Per anni il diritto alle ferie è rimasto confinato tra le norme fondamentali del lavoro, spesso sacrificato nella pratica quotidiana, soprattutto nei settori più sotto pressione. Oggi però qualcosa è cambiato in modo netto.
Le più recenti pronunce giuridiche – sia a livello europeo sia nazionale – hanno ridefinito il quadro: non garantire le ferie ai dipendenti può trasformarsi in un costo concreto e significativo per le aziende. E non si tratta di cifre marginali.
Il nuovo orientamento: il riposo è un diritto pieno, anche economico
Il principio è chiaro: le ferie non sono un’opzione organizzativa, ma un diritto fondamentale del lavoratore. Quando questo diritto non viene rispettato per cause non imputabili al dipendente, si apre la strada a un risarcimento economico.
Nel caso degli infermieri, categoria da sempre esposta a carichi di lavoro elevati e difficoltà nella pianificazione dei turni, il tema assume un peso ancora maggiore. Se il lavoratore non ha potuto usufruire delle ferie per esigenze di servizio, ha diritto a un’indennità alla cessazione del rapporto di lavoro.

Cosa dice la legge per gli infermieri – odcec.vicenza.it
Gli importi possono essere rilevanti: si parla mediamente di circa 10.000 euro per il personale infermieristico, ma nei casi più complessi – come quelli che riguardano dirigenti medici – si può arrivare fino a 60.000 euro.
Un cambio di prospettiva che segna un passaggio decisivo: il diritto al riposo non è più solo tutelato in teoria, ma anche concretamente valorizzato.
L’onere della prova passa al datore di lavoro
La vera svolta, però, riguarda il ruolo dell’azienda. Fino a oggi, era spesso il lavoratore a dover dimostrare di non aver potuto usufruire delle ferie. Ora il principio si ribalta. È il datore di lavoro che deve dimostrare di aver fatto tutto il possibile per consentire la fruizione del riposo.
Questo significa che le aziende devono attivarsi in modo documentabile: comunicazioni formali, inviti scritti, pianificazione chiara delle ferie. Non basta più lasciare libertà al dipendente o rimandare per esigenze operative. Serve una gestione attiva e tracciabile.
In assenza di queste prove, il rischio è concreto: l’azienda può essere chiamata a corrispondere l’indennizzo, anche se il lavoratore non ha presentato richieste esplicite.
Attenzione: non è un sistema per “monetizzare” le ferie
È importante chiarire un punto spesso frainteso. Il riconoscimento economico delle ferie non godute non è una scelta opzionale del lavoratore, né uno strumento per accumulare giorni da convertire in denaro.

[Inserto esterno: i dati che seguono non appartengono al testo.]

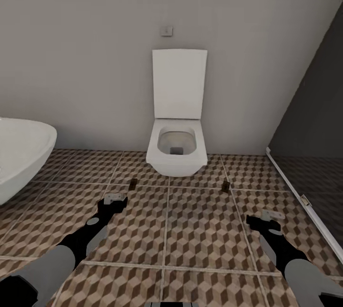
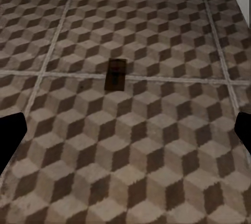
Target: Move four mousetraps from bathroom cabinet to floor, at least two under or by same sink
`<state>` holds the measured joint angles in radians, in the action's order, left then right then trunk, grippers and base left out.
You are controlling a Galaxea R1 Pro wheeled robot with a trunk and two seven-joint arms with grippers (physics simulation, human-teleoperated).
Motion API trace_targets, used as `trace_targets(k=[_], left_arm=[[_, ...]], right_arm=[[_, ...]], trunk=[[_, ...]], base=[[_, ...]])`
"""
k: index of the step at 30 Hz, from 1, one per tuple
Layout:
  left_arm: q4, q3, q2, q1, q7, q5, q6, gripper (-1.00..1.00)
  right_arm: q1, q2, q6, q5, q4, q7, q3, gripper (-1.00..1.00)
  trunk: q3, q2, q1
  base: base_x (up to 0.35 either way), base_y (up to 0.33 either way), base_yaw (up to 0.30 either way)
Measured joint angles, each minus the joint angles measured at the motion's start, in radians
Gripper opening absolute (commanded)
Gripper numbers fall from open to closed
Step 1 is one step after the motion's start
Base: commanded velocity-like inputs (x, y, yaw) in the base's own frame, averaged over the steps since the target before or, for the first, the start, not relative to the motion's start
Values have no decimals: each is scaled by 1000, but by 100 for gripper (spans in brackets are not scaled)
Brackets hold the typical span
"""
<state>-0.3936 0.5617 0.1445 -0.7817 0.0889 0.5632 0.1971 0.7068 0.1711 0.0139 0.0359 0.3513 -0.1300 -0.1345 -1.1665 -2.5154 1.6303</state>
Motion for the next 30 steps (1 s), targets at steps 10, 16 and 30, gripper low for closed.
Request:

L’indennizzo scatta solo quando la mancata fruizione è legata a cause oggettive, come esigenze organizzative o impossibilità concreta di assentarsi. Il principio resta quello originario: le ferie devono essere godute, non sostituite sistematicamente da un compenso. La questione non è solo giuridica o economica. Ha effetti diretti sulla qualità del lavoro e sulla salute dei dipendenti.
Nel caso degli infermieri, la mancata fruizione delle ferie si traduce spesso in stress accumulato, aumento del rischio di burnout e riduzione della qualità assistenziale. Una condizione che negli anni è diventata strutturale, ma che oggi viene finalmente riconosciuta anche sotto il profilo normativo.
Per le aziende, questo implica una revisione profonda dell’organizzazione: pianificare le ferie, garantire il ricambio, evitare accumuli eccessivi non è più solo una buona pratica, ma una necessità.